The assembler creates two custom sections, a section named .stab which contains an array of fixed length structures, one struct per stab, and a section named .stabstr containing all the variable length strings that are referenced by stabs in the .stab section. The byte order of the stabs binary data depends on the object file format. For ELF, it matches the byte order of the ELF file itself, as determined from the EI_DATA field in the e_ident member of the ELF header. For SOM, it is always big-endian (is this true??? FIXME). For COFF, it matches the byte order of the COFF headers. The meaning of the fields is the same as for a.out (see Symbol Table Format), except that the n_strx field is relative to the strings for the current compilation unit (which can be found using the synthetic N_UNDF stab described below), rather than the entire string table.

The first stab in the .stab section for each compilation unit is synthetic, generated entirely by the assembler, with no corresponding .stab directive as input to the assembler. This stab contains the following fields:

n_strx

Offset in the .stabstr section to the source filename.

n_type

N_UNDF.

n_other

Unused field, always zero. This may eventually be used to hold overflows from the count in the n_desc field.

n_desc

Count of upcoming symbols, i.e., the number of remaining stabs for this source file.

n_value

Size of the string table fragment associated with this source file, in bytes.

The .stabstr section always starts with a null byte (so that string offsets of zero reference a null string), followed by random length strings, each of which is null byte terminated.

The ELF section header for the .stab section has its sh_link member set to the section number of the .stabstr section, and the .stabstr section has its ELF section header sh_type member set to SHT_STRTAB to mark it as a string table. SOM and COFF have no way of linking the sections together or marking them as string tables.

For COFF, the .stab and .stabstr sections may be simply concatenated by the linker. GDB then uses the n_desc fields to figure out the extent of the original sections.
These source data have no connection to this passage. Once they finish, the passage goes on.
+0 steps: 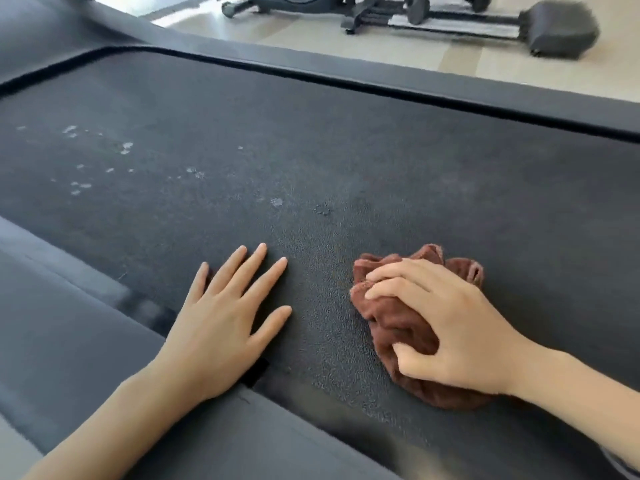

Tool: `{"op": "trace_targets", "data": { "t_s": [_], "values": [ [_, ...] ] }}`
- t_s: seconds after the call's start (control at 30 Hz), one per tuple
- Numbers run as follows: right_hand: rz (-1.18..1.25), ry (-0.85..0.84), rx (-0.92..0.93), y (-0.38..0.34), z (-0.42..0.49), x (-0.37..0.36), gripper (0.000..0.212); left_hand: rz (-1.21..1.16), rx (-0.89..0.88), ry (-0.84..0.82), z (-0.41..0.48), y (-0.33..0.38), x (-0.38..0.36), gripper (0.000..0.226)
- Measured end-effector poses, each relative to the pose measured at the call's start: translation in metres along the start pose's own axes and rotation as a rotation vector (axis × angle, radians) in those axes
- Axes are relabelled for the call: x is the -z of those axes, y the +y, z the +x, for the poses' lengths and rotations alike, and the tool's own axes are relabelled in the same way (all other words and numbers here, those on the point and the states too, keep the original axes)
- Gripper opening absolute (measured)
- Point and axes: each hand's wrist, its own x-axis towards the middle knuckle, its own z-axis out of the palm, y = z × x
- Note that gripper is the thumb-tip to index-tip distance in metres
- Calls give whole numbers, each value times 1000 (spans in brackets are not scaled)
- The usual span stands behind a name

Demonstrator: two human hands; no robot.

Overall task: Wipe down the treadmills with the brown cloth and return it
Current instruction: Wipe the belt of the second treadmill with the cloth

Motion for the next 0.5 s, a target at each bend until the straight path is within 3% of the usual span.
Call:
{"op": "trace_targets", "data": {
  "t_s": [0.2,0.37,0.5],
  "values": [
    [-56,119,-314,-6,-57,10,51,7,-40,-41,0,3,6,79],
    [-168,236,-472,-17,-48,-3,54,-19,-211,-78,3,-46,16,66],
    [-217,359,-541,-35,-6,-24,47,-131,-179,-71,1,-78,22,58]
  ]
}}
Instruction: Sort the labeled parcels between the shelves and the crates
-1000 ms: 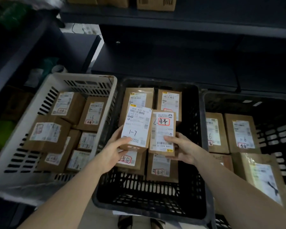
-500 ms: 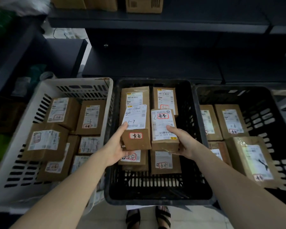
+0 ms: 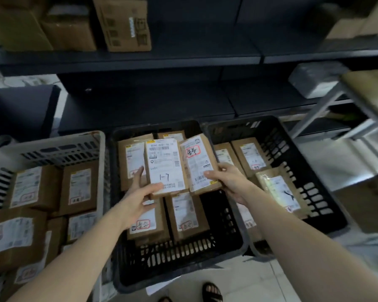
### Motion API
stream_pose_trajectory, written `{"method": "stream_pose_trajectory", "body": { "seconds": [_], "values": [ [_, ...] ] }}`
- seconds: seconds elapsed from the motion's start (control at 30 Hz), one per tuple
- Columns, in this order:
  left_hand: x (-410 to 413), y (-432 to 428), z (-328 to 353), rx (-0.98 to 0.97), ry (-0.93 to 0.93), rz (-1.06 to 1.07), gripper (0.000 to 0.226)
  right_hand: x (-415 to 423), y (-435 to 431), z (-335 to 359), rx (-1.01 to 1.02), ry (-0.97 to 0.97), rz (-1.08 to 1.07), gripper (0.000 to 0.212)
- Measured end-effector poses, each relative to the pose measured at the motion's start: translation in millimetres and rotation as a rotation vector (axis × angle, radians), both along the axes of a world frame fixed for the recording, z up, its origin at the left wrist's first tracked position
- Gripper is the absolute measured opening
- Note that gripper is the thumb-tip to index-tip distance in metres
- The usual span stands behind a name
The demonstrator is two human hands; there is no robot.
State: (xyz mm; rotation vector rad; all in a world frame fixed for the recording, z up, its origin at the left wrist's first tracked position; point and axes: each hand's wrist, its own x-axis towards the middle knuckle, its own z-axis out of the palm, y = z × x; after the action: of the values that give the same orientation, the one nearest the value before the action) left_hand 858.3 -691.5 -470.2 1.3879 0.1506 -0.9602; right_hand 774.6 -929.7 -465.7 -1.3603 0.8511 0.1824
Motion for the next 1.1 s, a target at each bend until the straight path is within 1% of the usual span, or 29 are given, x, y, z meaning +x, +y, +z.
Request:
{"method": "stream_pose_trajectory", "body": {
  "seconds": [0.07,0.1,0.17,0.2,0.27,0.37,0.43,0.5,0.63,0.73,0.83,0.87,0.93,1.0,1.03,1.1],
  "values": [
    [-2,-29,5,-0.010,-0.015,-0.046,0.083,-11,-23,10,-0.008,-0.033,-0.096,0.058],
    [-3,-45,6,-0.018,-0.024,-0.070,0.080,-18,-35,13,-0.016,-0.048,-0.147,0.062],
    [-6,-79,9,-0.038,-0.037,-0.124,0.078,-34,-62,15,-0.029,-0.048,-0.214,0.079],
    [-8,-97,9,-0.046,-0.036,-0.138,0.076,-43,-76,14,-0.040,-0.040,-0.240,0.081],
    [-14,-134,9,-0.052,-0.036,-0.163,0.073,-58,-104,9,-0.069,-0.036,-0.306,0.073],
    [-24,-186,4,-0.023,-0.032,-0.199,0.077,-72,-146,-3,-0.137,0.015,-0.400,0.074],
    [-28,-220,-3,-0.007,-0.029,-0.191,0.071,-75,-176,-16,-0.160,0.063,-0.435,0.067],
    [-29,-251,-13,0.015,-0.026,-0.157,0.066,-72,-207,-30,-0.181,0.096,-0.426,0.055],
    [-20,-306,-39,0.128,-0.016,-0.045,0.058,-51,-258,-53,-0.189,0.136,-0.362,0.054],
    [-10,-335,-60,0.235,0.047,0.039,0.049,-37,-286,-71,-0.080,0.212,-0.350,0.058],
    [-1,-352,-76,0.290,0.055,0.089,0.039,-25,-304,-83,-0.016,0.258,-0.316,0.054],
    [1,-356,-79,0.296,0.054,0.107,0.038,-20,-308,-91,-0.018,0.278,-0.297,0.058],
    [9,-362,-85,0.299,0.060,0.145,0.035,-9,-309,-102,-0.028,0.302,-0.280,0.074],
    [20,-368,-90,0.297,0.068,0.178,0.031,2,-306,-109,0.034,0.304,-0.313,0.085],
    [26,-371,-94,0.295,0.068,0.178,0.032,6,-304,-112,0.104,0.307,-0.363,0.082],
    [36,-380,-101,0.293,0.072,0.153,0.032,13,-297,-118,0.228,0.304,-0.511,0.068]
  ]
}}
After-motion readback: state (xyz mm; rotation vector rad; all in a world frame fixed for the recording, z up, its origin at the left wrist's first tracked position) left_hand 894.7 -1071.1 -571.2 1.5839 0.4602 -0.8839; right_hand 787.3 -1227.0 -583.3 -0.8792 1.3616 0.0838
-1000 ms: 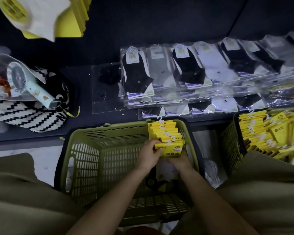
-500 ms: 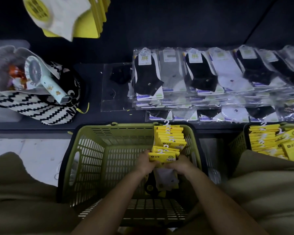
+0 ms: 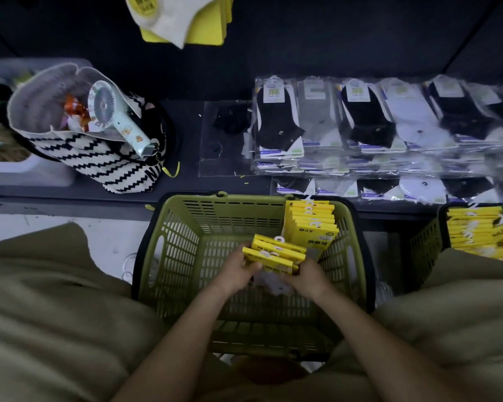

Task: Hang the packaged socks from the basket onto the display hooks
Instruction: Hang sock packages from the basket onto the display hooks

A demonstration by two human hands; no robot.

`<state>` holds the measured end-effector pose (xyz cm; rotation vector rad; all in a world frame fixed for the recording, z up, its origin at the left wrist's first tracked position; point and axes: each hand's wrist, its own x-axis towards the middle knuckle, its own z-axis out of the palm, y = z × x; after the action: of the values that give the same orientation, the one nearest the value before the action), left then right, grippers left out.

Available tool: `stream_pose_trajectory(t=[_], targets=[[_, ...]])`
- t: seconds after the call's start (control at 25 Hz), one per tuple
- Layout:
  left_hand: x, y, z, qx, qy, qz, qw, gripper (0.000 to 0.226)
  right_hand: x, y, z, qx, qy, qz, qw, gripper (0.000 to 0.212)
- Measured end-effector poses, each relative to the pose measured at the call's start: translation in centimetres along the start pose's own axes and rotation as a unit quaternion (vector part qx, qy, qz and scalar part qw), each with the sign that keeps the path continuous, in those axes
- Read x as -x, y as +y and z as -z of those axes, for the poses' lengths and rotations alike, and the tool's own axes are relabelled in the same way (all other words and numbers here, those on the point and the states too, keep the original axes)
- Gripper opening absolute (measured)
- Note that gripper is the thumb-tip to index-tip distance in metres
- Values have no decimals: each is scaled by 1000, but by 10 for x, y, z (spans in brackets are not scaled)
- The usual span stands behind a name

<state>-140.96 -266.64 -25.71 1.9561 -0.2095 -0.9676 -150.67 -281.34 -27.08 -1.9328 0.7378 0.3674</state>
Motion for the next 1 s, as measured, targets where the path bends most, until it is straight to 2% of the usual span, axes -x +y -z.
stream_pose_trajectory(t=[0.2, 0.32, 0.44, 0.56, 0.72, 1.0], targets=[[16, -26, 2, -49, -8, 45, 998, 51, 10, 3, -30, 65, -27, -26, 997, 72], [14, -35, -2, -72, -6, 62, 995, 53, 13, 9, -35, 65, -34, -31, 997, 79], [13, -42, -7, -106, 6, 69, 992, 50, 13, 8, -32, 51, -25, -5, 998, 59], [17, -35, -7, -70, 23, 50, 996, 41, 10, 1, -25, 25, 21, 9, 999, 42], [20, 1, 12, -17, 62, -52, 997, 37, 9, -36, -6, -102, 77, 49, 991, 33], [37, 90, 70, 148, 91, -203, 964, 26, 16, -151, 53, -99, 125, 222, 962, 25]])
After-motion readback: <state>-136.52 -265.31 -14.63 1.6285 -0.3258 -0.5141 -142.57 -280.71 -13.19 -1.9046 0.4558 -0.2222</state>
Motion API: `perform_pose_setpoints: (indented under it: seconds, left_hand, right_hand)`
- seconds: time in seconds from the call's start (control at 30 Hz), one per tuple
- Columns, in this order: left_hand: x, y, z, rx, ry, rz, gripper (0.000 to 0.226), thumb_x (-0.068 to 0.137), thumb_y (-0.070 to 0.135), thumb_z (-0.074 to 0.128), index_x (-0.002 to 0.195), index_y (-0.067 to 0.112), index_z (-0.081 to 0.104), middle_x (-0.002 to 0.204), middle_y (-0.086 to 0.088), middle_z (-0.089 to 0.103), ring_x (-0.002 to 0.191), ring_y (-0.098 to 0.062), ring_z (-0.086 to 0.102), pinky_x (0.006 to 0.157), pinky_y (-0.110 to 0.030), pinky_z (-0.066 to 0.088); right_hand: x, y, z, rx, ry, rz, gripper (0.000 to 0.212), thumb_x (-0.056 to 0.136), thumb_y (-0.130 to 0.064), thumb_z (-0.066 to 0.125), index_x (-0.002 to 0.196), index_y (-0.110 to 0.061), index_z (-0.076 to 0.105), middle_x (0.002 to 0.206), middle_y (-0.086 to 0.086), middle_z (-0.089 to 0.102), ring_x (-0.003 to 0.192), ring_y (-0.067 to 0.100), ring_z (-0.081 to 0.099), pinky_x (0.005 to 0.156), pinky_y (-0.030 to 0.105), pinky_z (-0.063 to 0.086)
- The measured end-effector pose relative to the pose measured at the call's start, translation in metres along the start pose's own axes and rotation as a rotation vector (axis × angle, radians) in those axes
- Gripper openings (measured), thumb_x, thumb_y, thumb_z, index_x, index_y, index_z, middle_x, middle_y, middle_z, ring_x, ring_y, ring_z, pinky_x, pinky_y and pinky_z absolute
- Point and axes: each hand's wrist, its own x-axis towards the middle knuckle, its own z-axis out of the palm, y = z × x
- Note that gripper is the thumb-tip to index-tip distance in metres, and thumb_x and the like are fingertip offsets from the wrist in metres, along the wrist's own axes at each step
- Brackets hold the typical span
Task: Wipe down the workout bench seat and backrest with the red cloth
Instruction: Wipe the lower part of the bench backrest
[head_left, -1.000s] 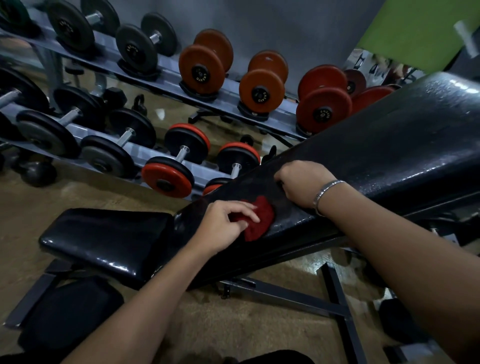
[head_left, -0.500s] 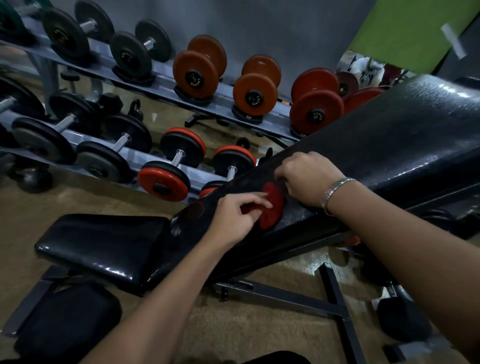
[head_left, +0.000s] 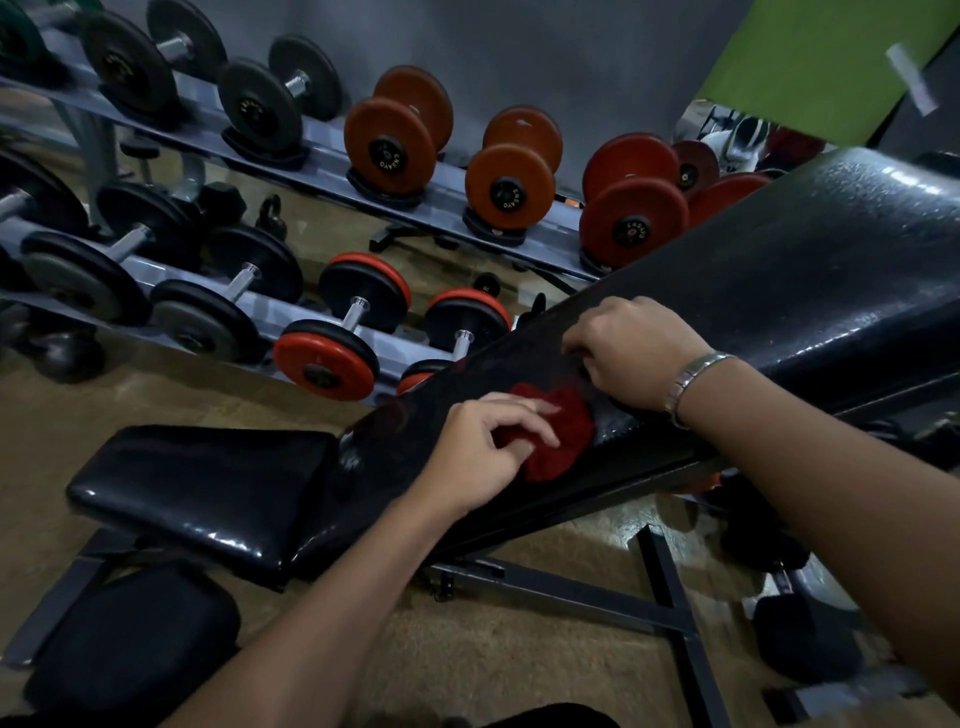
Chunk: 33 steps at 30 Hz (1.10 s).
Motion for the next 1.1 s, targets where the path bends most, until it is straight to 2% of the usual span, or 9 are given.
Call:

Similarly, the n_value fields of the header symbols are added together in order to get the actual position of the strings in a desired .stabstr section. Although this design obviates any need for the linker to relocate or otherwise manipulate .stab and .stabstr sections, it also requires some care to ensure that the offsets are calculated correctly. For instance, if the linker were to pad in between the .stabstr sections before concatenating, then the offsets to strings in the middle of the executable’s .stabstr section would be wrong.

The GNU linker is able to optimize stabs information by merging duplicate strings and removing duplicate header file information (see Names of Include Files). When some versions of the GNU linker optimize stabs in sections, they remove the leading N_UNDF symbol and arranges for all the n_strx fields to be relative to the start of the .stabstr section.